## TO DO
Could you filter the data below down to the lines that hold the word "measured"?

═════ DATASET SECTION ═════

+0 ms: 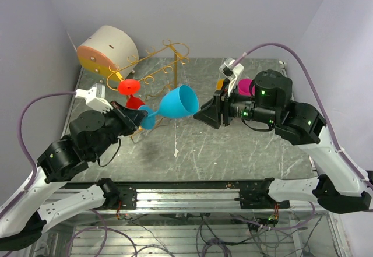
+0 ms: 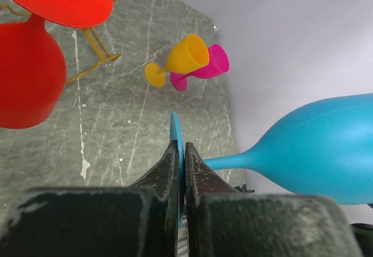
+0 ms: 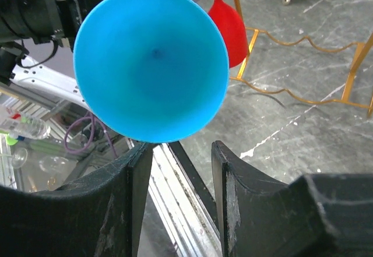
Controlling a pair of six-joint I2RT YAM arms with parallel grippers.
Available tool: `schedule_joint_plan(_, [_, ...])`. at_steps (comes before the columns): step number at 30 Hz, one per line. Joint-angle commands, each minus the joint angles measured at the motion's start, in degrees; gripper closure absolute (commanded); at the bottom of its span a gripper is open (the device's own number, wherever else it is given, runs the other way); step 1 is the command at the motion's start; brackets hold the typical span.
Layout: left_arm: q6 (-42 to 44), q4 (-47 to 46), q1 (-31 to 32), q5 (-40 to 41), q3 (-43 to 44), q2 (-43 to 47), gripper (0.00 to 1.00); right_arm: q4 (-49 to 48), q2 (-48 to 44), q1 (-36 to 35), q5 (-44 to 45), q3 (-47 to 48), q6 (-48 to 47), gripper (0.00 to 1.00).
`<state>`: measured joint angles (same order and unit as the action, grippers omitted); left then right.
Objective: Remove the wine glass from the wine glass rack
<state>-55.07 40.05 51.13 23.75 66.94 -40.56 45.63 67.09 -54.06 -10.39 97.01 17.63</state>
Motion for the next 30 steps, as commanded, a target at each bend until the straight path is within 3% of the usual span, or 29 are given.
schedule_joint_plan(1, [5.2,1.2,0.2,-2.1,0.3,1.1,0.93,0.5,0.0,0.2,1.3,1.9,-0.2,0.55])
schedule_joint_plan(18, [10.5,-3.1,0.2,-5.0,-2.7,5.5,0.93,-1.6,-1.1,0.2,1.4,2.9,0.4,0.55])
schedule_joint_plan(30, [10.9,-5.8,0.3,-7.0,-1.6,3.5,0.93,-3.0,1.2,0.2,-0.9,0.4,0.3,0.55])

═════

## WRITTEN ANSWER
Available tool: `schedule_joint_plan(_, [_, ...])`. at_steps (comes before the columns): step number at 30 Hz, one per line. Joint-angle commands, each minus the joint angles measured at the motion's start, in degrees; gripper closure absolute (commanded); at the bottom of its span a gripper is open (the device's own number, wherever else it is given, runs the other way); step 1 is the command at the motion's start; brackets hold the typical span.
`<state>`: measured joint angles (same order and unit as the action, grippers omitted); left then right.

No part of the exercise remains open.